Cedar City is located in the southeast Great Basin and is approximately 20 mi north of the northeastern edge of the Mojave Desert. Its elevation of 5846 ft gives it a somewhat cooler climate compared to the nearby St. George region, though it retains cultural ties to the city. For example, the two share a daily newspaper.

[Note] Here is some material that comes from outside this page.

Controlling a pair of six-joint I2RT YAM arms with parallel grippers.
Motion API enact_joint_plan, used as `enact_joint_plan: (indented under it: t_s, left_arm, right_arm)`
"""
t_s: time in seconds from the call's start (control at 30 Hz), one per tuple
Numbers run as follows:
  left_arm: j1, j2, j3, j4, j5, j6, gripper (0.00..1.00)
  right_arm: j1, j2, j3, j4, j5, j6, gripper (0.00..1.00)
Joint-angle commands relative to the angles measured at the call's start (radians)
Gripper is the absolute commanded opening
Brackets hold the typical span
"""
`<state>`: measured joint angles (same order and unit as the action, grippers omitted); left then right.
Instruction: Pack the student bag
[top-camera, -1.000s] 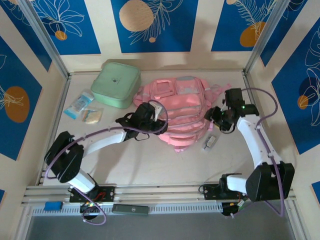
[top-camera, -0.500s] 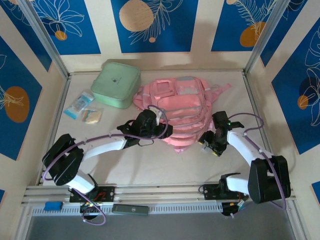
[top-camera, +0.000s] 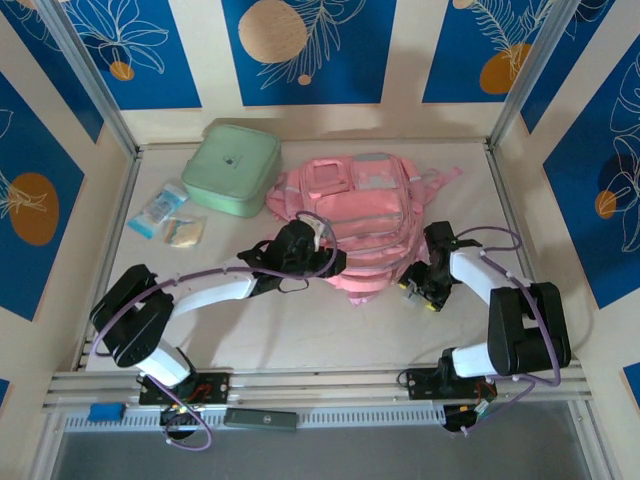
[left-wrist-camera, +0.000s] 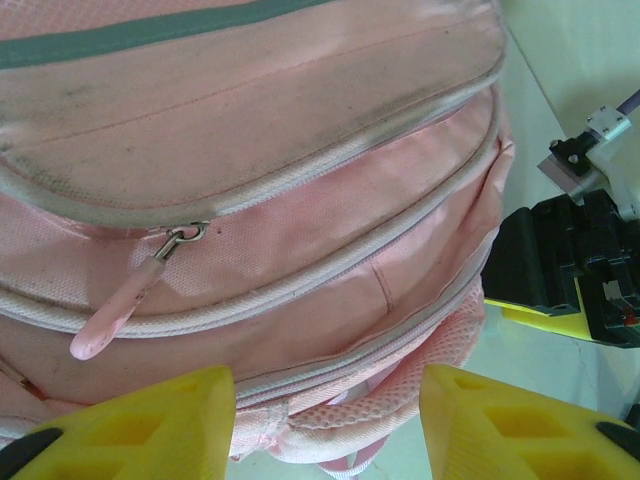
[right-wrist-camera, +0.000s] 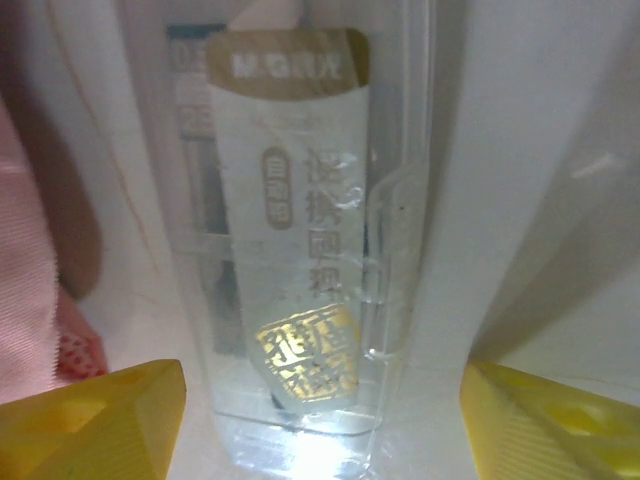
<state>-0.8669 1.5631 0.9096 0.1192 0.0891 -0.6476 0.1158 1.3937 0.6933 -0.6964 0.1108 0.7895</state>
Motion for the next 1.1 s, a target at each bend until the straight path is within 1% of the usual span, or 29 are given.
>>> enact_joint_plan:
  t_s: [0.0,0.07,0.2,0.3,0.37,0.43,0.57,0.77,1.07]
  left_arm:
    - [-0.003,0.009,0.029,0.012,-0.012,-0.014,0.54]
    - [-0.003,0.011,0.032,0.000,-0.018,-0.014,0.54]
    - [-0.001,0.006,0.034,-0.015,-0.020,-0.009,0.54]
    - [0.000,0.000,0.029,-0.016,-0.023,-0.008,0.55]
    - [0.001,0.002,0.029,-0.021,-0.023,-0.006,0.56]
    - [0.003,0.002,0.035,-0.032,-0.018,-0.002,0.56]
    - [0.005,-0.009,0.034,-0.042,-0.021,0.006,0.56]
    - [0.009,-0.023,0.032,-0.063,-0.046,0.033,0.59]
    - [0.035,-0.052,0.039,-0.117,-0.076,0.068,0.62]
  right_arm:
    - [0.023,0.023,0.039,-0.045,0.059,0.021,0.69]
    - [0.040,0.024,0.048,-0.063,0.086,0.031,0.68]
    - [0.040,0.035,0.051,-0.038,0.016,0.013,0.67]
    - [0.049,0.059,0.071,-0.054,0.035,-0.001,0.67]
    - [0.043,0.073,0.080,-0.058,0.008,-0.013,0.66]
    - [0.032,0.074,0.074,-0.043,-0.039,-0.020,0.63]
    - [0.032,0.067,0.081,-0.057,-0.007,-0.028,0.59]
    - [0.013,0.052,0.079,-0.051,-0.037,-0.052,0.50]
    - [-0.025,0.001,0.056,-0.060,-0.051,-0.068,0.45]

According to the United States Census Bureau, the city has a total area of 20.1 sqmi, all land. In some of the older neighborhoods in the city, an irrigation system is utilized by many residents for their lawns and gardens, as "water is diverted from a natural stream (Coal Creek) into a series of canals and ditches for residential flood irrigation."

===Climate===
The city is located on the western edge of the Markagunt Plateau, in a high desert valley, Cedar Valley, with no ocean drainage. The climate is the typical semi-arid climate (BSk) of the Mountain West, though snowfall can be quite heavy, reaching a historical maximum of 36.9 in in January 1949.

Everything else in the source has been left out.